What Is End-Stage Chronic Obstructive Pulmonary Disease (COPD)?
This article was updated on: 09/15/2018
According to the National Institutes of Health (NIH), about 12 million adults in the United States are diagnosed with chronic obstructive pulmonary disease (COPD), and severe COPD can limit a person’s ability to do routine activities. The Centers for Disease Control and Prevention (CDC) illustrates this point in its “Tips from Former Smokers” campaign. Becky, a former smoker, speaks about her continuous need for oxygen now that she has end-stage chronic obstructive pulmonary disease. However, there are a wide range of treatments that may improve the quality and length of life for people who suffer from COPD, according to the NIH.
Here are steps you can take if you or someone you love has severe or end-stage COPD, and possible Medicare coverage of treatment.
What are the symptoms of end-stage chronic obstructive pulmonary disease (COPD)?
According to the National Heart, Lung, and Blood Institute (NHLBI), chronic obstructive pulmonary disease (COPD) is a disease that gets worse over time and makes it harder to breathe. Severe COPD may prevent you from activities like walking or caring for yourself. People with end-stage chronic obstructive pulmonary disease may need continuous oxygen, like Becky does. She says in a campaign for the Centers for Disease Control and Prevention (CDC) that her life is very different now, though she is grateful for her life-giving oxygen tank.
According to the National Heart, Lung, and Blood Institute (NHLBI), severe COPD symptoms can cause swelling in the feet, ankles, or legs and decreased muscle endurance. Severe disease may also cause weight loss because it’s hard to eat and get enough nutrition while undergoing symptoms such as shortness of breath and fatigue.
The NHLBI advises that you seek emergency help at a hospital if you have these severe COPD symptoms:
- Have trouble catching your breath or talking
- See your lips or fingernails turning blue or gray (a sign of low blood oxygen levels)
- Cannot remain mentally alert
- Notice your heart is beating very fast
- Find that your symptoms are getting worse despite the recommended treatment
What are the treatment options for end-stage chronic obstructive pulmonary disease (COPD)?
The NHLBI says there is no cure for chronic obstructive pulmonary disease (COPD), and physicians and researchers do not know how to reverse the damage done to the lungs and airways in end-stage COPD. There are things you can do, though, if you or someone you know is in this situation, to help you feel better and possibly slow the progression of the disease.
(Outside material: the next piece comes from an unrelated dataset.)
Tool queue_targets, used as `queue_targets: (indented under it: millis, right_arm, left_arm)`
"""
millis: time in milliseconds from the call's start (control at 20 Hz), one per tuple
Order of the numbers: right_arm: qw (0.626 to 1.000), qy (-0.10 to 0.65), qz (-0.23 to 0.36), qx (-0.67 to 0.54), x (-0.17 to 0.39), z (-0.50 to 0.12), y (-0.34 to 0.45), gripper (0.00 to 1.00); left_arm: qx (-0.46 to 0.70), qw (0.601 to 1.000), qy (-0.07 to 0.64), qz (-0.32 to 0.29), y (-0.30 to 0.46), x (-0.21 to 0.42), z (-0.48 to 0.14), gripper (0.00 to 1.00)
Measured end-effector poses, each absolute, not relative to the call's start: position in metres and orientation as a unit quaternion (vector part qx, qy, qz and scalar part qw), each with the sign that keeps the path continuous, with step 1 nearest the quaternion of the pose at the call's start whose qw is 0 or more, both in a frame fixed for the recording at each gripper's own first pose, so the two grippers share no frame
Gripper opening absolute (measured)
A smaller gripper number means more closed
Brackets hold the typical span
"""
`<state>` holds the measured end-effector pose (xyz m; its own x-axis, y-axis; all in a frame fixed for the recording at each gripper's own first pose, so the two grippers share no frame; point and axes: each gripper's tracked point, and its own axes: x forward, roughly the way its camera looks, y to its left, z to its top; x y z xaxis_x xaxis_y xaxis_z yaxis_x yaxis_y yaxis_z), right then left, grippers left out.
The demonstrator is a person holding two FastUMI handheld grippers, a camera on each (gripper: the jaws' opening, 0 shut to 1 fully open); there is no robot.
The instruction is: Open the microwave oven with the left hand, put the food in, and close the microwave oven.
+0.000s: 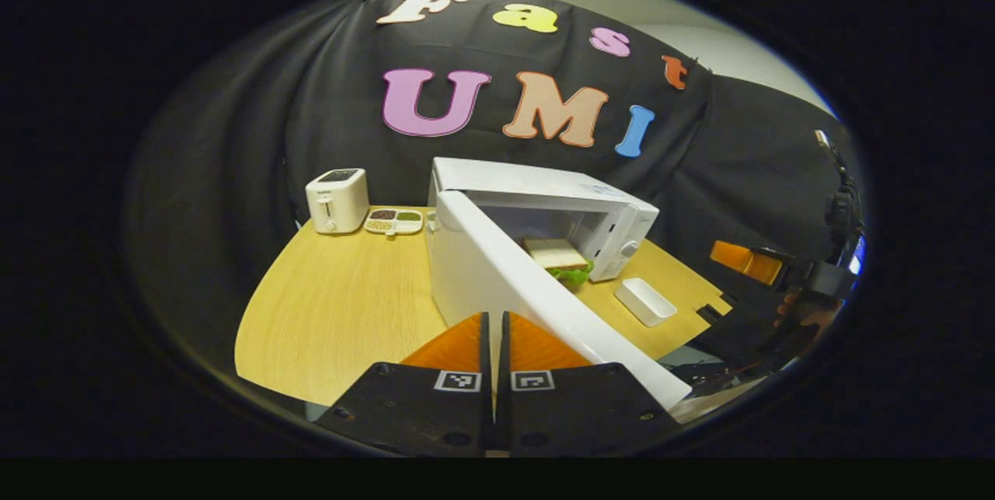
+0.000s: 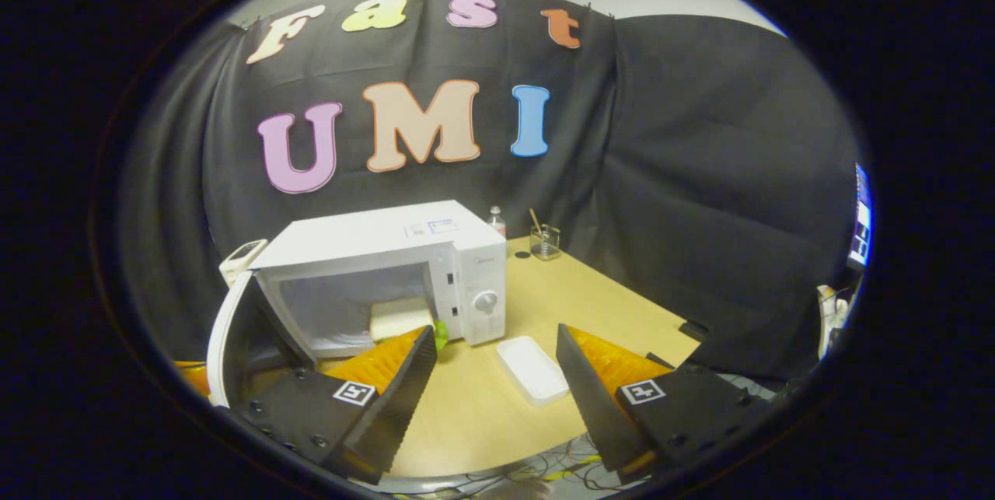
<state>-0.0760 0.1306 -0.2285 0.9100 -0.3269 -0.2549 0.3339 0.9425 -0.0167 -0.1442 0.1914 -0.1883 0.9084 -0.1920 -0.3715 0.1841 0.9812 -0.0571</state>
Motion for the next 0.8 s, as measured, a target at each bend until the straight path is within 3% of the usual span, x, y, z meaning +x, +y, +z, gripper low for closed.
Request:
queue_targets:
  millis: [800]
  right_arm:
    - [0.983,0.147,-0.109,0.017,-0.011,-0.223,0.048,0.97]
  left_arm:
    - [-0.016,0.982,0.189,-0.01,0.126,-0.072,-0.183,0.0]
Quitting smoking, is the number one step to treating COPD.
The NHLBI recommends lifestyle changes and preventive measures for those with end-stage or severe COPD such as:
- Avoiding places with secondhand smoke, dust, fumes, or other lung irritants
- Making sure to meet your nutritional needs; talk with your doctor about ideas like resting before eating.
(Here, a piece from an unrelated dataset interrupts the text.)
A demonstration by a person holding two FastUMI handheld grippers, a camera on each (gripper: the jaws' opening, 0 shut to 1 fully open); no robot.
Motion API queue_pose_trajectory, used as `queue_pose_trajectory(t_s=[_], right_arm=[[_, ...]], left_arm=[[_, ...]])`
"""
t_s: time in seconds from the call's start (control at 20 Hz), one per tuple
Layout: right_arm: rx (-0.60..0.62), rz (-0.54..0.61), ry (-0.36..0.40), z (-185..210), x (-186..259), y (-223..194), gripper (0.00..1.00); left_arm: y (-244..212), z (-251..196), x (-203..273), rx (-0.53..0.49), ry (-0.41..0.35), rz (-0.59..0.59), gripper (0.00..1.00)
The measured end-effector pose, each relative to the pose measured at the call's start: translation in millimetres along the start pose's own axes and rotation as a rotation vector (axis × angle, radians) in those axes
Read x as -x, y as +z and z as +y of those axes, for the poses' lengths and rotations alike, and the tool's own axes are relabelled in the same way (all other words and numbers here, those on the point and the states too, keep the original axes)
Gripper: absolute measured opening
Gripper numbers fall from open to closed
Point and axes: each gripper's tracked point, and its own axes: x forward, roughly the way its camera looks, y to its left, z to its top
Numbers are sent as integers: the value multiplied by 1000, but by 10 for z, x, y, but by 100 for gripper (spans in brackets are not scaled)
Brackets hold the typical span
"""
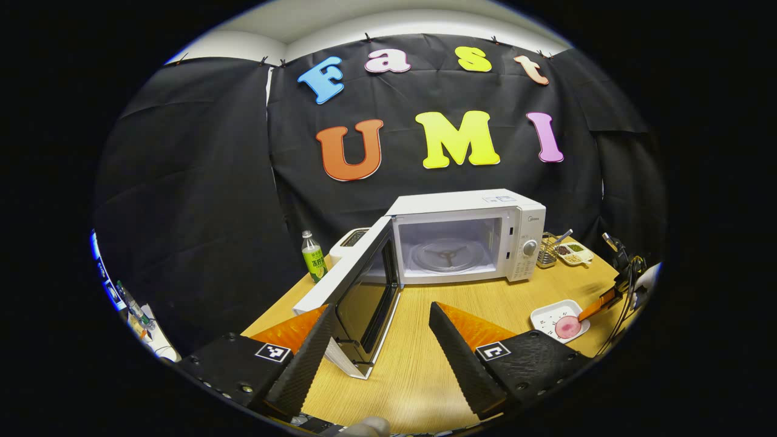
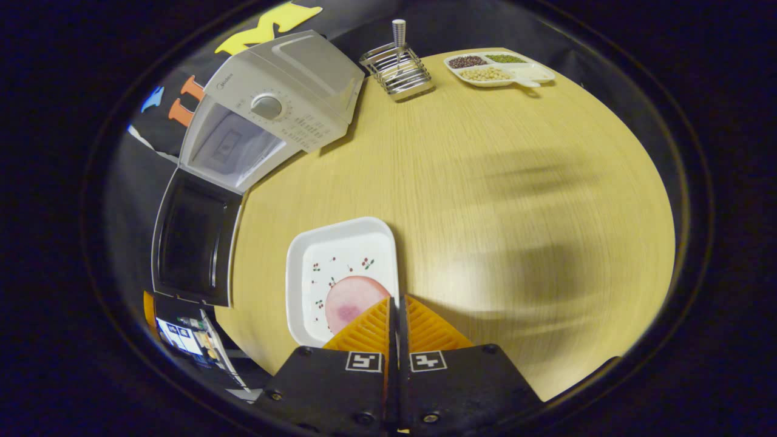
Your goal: Open the microwave oven with the left hand, put the food in, and close the microwave oven.
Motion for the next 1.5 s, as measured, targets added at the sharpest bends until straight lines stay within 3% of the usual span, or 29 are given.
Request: queue_pose_trajectory(t_s=[0.4,0.95,1.1,1.15,1.25,1.3,1.35,1.4,1.45,1.5], right_arm=[[35,-31,5,131,86,23,4],[137,12,-95,60,-43,153,5],[145,48,-87,66,-101,134,11],[142,56,-91,61,-114,137,21],[153,53,-110,40,-138,176,29],[148,53,-121,28,-149,194,22],[145,56,-107,66,-154,191,29],[141,60,-111,61,-168,195,27],[144,71,-111,64,-178,183,10],[135,74,-108,70,-179,183,6]], left_arm=[[40,58,2,-5,-3,-12,95],[-19,59,12,-15,-18,-9,95],[-40,78,-14,-9,-17,-1,95],[-45,79,-16,-7,-17,0,95],[-67,86,-43,-5,-16,5,95],[-98,76,-43,-3,-19,11,95],[-114,56,-46,-2,-20,14,95],[-136,52,-59,-1,-23,19,95],[-141,62,-68,0,-22,19,95],[-146,57,-71,3,-24,24,95]])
- Getting the pneumococcal and flu vaccines after talking to your doctor.
Prescription drug treatments and surgery for those with end-stage or severe COPD include (according to the NHLBI):
- Combination bronchodilators plus inhaled glucocorticosteroids (steroids): Bronchodilators can help relax the muscles around your airways, to help open them and make breathing easier. Steroids can help reduce inflammation in your airways, and a combination of the two medications may be prescribed if your COPD is severe.
- Oxygen therapy: You may need oxygen all the time. This can help you do routine tasks, protect your heart and other organs, sleep more during the night, and live longer.
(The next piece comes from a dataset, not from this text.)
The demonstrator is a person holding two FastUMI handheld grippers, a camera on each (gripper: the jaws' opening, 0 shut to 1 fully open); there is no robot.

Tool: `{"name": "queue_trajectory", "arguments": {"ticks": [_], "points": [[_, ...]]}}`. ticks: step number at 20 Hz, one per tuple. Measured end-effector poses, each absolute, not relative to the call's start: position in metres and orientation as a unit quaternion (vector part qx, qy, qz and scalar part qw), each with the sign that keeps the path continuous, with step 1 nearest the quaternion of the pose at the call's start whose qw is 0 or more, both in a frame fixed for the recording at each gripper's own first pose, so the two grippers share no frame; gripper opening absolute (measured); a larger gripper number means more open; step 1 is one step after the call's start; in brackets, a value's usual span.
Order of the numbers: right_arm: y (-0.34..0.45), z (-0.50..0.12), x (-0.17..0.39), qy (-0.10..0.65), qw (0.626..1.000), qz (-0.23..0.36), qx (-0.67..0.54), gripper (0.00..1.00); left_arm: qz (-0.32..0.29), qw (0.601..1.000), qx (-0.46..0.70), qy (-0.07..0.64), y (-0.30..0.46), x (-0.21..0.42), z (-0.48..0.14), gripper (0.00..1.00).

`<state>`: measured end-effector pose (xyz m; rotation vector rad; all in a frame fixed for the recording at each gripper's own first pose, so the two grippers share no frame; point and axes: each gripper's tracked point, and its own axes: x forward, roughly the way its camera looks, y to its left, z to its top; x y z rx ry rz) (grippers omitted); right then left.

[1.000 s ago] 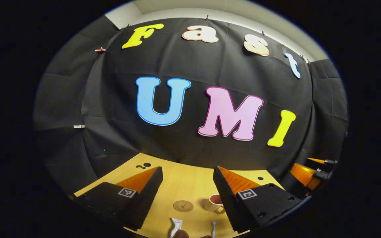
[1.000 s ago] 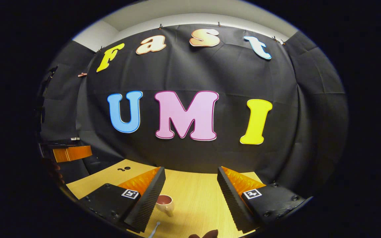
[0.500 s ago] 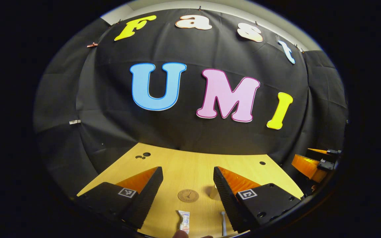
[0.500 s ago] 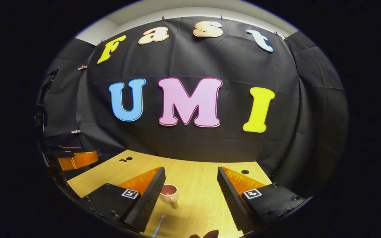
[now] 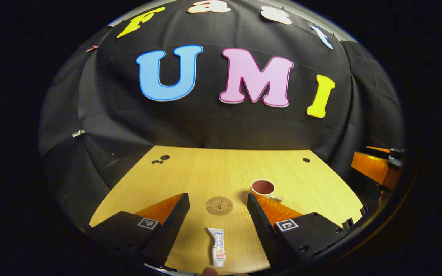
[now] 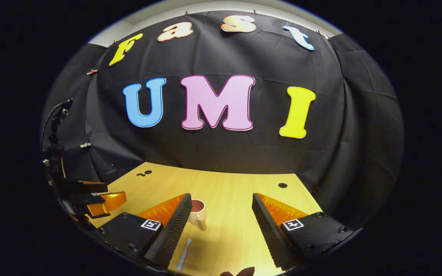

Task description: Put the toothbrush and toothpaste on the desktop into the cup, then pick up the cup and place it on the coaster on the desktop.

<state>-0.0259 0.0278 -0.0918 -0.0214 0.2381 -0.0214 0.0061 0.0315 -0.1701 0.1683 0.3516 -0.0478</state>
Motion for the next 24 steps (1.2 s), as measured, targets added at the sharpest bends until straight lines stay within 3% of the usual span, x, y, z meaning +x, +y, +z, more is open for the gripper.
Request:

- Surgery: Surgeries for people who have COPD that is mainly related to emphysema include bullectomy and lung volume reduction surgery. If you have very severe or end-stage chronic COPD, you may want to speak to your doctor about a lung transplant. This is when your damaged lung is removed and replaced with a healthy lung from a deceased donor, and it may improve your quality of life. There are many associated risks, however, such as infections, and a transplant can be fatal if the body rejects the new lung—please discuss your situation with your physician.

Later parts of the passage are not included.